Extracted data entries
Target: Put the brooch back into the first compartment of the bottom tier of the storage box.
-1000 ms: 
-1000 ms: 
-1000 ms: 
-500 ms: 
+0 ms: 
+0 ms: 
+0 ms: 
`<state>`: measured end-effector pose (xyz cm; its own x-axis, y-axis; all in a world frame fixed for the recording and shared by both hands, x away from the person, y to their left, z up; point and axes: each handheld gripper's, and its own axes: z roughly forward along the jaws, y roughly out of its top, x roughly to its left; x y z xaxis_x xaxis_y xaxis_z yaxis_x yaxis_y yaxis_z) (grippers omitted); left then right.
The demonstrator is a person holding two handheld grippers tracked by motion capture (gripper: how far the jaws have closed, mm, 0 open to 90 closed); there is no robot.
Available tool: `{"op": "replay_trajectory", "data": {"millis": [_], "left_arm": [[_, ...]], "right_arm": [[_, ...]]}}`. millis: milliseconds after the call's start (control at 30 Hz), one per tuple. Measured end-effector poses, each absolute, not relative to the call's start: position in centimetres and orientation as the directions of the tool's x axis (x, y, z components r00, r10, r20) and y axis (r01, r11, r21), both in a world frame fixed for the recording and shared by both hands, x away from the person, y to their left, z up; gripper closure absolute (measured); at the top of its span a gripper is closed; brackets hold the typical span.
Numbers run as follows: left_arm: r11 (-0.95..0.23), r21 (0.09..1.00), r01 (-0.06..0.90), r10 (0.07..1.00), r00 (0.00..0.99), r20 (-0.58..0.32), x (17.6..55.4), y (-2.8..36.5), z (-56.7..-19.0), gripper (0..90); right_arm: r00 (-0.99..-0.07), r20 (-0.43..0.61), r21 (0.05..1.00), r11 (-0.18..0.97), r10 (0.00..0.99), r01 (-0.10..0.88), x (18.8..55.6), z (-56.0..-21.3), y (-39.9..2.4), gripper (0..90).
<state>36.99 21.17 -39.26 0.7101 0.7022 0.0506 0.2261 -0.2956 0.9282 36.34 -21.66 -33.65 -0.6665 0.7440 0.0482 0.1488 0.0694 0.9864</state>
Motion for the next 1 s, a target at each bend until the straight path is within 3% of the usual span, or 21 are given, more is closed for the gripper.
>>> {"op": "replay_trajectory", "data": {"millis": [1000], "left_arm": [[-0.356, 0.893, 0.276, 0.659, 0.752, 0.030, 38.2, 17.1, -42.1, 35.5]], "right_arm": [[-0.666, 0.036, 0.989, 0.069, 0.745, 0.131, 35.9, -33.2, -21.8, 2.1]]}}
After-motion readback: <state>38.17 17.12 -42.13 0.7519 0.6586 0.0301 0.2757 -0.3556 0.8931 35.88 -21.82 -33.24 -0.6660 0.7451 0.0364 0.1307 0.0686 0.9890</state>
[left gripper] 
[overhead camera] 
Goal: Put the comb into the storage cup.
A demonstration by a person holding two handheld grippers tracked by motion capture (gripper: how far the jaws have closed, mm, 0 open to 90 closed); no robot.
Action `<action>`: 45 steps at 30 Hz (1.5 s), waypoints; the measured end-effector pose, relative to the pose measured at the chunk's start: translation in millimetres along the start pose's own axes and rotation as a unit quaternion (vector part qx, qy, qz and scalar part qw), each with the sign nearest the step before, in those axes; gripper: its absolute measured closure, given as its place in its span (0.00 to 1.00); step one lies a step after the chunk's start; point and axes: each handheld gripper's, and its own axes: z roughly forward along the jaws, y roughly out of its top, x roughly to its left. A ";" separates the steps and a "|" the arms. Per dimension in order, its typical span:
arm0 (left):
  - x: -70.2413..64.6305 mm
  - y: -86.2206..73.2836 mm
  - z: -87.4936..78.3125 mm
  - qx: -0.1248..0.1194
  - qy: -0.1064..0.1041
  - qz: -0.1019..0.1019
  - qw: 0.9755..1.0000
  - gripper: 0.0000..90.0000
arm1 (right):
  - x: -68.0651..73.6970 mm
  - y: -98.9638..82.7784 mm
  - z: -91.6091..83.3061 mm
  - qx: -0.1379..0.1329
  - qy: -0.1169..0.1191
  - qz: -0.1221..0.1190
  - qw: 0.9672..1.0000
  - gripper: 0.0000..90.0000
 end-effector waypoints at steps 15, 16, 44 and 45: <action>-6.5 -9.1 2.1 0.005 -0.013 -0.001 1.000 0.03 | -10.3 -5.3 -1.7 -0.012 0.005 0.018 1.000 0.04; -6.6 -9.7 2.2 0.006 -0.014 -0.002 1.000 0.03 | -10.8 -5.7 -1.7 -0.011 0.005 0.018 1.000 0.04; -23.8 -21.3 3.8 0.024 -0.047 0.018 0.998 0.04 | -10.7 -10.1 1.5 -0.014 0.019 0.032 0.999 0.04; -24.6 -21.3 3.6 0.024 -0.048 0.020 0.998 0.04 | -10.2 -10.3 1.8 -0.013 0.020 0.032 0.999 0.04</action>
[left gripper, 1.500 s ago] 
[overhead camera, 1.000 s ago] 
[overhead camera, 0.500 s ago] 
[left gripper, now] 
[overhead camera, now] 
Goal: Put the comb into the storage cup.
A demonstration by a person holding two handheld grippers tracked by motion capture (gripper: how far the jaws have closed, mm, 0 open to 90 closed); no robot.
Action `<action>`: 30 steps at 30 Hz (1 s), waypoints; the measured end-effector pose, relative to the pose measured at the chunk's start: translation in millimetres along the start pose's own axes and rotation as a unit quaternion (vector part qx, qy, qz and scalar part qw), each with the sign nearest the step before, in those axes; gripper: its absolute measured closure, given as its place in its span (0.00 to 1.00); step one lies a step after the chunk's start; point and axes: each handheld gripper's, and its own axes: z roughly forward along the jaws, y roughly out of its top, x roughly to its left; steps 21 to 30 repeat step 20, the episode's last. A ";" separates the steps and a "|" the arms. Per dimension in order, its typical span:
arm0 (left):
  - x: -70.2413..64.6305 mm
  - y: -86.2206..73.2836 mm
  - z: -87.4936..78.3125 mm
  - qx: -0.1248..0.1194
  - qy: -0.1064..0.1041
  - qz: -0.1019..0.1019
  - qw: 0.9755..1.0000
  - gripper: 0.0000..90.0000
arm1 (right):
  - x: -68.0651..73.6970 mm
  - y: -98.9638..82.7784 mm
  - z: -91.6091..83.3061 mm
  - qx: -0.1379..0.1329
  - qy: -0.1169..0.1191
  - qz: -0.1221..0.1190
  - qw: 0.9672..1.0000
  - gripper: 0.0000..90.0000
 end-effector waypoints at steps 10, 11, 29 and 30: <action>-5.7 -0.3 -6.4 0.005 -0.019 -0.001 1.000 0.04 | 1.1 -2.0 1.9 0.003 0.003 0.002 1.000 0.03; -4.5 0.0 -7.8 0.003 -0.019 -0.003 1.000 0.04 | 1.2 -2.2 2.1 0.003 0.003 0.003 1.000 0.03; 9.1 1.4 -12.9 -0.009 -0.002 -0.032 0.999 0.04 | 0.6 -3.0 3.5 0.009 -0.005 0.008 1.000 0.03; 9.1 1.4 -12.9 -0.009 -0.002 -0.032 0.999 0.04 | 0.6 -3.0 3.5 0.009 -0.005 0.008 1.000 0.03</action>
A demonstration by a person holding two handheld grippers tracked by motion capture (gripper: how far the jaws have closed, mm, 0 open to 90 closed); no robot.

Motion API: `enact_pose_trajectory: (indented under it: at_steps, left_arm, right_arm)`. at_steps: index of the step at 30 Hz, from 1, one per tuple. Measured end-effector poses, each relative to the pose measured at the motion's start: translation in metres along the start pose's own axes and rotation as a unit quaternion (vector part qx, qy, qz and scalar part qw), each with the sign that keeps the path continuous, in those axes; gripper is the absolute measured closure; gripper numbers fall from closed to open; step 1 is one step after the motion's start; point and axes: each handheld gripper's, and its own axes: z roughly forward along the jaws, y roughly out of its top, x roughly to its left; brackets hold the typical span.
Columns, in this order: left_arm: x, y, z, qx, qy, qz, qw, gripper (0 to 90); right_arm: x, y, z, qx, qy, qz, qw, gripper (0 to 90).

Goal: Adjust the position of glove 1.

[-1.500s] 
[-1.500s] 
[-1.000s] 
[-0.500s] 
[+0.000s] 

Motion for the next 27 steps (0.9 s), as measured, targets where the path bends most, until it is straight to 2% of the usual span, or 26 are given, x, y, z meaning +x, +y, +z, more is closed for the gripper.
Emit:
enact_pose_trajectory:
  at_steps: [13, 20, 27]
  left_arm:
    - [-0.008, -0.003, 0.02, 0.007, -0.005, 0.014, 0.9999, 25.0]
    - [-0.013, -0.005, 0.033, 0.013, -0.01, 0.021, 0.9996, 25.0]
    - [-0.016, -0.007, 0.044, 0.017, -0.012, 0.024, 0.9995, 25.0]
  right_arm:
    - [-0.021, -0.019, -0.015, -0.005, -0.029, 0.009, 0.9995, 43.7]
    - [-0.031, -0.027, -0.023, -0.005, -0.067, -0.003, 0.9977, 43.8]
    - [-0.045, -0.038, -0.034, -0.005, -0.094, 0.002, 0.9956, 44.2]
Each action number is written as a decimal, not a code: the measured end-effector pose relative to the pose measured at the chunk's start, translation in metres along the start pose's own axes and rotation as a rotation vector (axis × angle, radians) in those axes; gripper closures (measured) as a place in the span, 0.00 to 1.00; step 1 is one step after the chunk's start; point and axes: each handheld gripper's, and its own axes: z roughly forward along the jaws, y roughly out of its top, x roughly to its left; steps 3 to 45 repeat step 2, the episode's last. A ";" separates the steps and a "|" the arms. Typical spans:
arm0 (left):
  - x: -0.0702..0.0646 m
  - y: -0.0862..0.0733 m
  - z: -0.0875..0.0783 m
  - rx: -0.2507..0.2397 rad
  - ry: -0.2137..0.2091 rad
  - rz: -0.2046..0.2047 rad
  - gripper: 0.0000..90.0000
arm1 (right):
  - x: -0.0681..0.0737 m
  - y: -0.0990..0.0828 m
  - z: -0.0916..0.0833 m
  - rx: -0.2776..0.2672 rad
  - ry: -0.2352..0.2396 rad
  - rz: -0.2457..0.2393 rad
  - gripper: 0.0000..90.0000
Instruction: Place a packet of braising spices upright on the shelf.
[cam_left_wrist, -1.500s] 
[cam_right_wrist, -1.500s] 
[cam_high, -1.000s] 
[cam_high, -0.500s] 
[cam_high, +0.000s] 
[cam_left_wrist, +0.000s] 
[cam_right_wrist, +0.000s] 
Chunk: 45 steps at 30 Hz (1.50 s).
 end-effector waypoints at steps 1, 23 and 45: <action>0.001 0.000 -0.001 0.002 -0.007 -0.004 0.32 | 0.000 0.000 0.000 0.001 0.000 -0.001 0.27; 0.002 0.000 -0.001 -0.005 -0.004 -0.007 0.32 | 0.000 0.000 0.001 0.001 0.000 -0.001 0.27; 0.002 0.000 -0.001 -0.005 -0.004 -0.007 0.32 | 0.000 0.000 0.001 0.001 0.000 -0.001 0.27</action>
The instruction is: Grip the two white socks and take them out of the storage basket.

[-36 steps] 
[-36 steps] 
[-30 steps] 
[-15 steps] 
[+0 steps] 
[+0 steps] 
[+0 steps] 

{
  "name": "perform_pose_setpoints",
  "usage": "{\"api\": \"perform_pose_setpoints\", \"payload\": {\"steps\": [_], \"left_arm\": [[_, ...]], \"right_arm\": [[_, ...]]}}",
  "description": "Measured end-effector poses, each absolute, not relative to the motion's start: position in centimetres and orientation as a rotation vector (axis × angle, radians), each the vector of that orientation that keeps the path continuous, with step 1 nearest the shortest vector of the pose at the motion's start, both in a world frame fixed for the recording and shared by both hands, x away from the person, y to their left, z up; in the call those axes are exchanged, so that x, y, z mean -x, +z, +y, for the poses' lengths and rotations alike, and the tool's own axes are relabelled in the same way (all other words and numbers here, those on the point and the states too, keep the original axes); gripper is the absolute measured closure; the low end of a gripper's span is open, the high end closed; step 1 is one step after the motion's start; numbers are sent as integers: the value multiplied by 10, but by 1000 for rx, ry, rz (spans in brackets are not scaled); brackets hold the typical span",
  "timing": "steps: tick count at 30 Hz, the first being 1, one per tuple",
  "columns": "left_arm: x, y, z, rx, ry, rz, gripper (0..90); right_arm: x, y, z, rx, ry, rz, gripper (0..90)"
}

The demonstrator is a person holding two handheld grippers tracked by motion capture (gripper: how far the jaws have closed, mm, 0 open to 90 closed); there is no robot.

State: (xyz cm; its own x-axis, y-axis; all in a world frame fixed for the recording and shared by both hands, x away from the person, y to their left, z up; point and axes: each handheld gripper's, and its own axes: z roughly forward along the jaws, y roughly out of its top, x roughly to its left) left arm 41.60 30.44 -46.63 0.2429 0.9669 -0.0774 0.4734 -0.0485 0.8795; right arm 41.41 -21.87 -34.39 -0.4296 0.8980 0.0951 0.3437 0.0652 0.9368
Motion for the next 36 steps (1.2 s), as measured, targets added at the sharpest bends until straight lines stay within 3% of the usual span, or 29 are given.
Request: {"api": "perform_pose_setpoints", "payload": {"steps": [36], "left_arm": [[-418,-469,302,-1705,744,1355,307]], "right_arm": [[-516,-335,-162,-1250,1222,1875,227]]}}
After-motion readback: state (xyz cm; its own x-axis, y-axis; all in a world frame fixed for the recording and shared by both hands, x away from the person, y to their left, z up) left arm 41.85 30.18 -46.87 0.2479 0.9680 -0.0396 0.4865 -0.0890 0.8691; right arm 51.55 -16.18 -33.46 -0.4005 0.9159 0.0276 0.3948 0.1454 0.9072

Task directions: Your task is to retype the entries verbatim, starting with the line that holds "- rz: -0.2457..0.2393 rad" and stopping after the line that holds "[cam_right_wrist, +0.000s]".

Answer:
  - rz: -0.2457..0.2393 rad
  - gripper: 0.0000..90.0000
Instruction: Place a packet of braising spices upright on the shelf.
[cam_left_wrist, -1.500s] 
[cam_right_wrist, -1.500s] 
[cam_high, -1.000s] 
[cam_high, -0.500s] 
[cam_high, +0.000s] 
[cam_left_wrist, +0.000s] 
[cam_right_wrist, +0.000s] 

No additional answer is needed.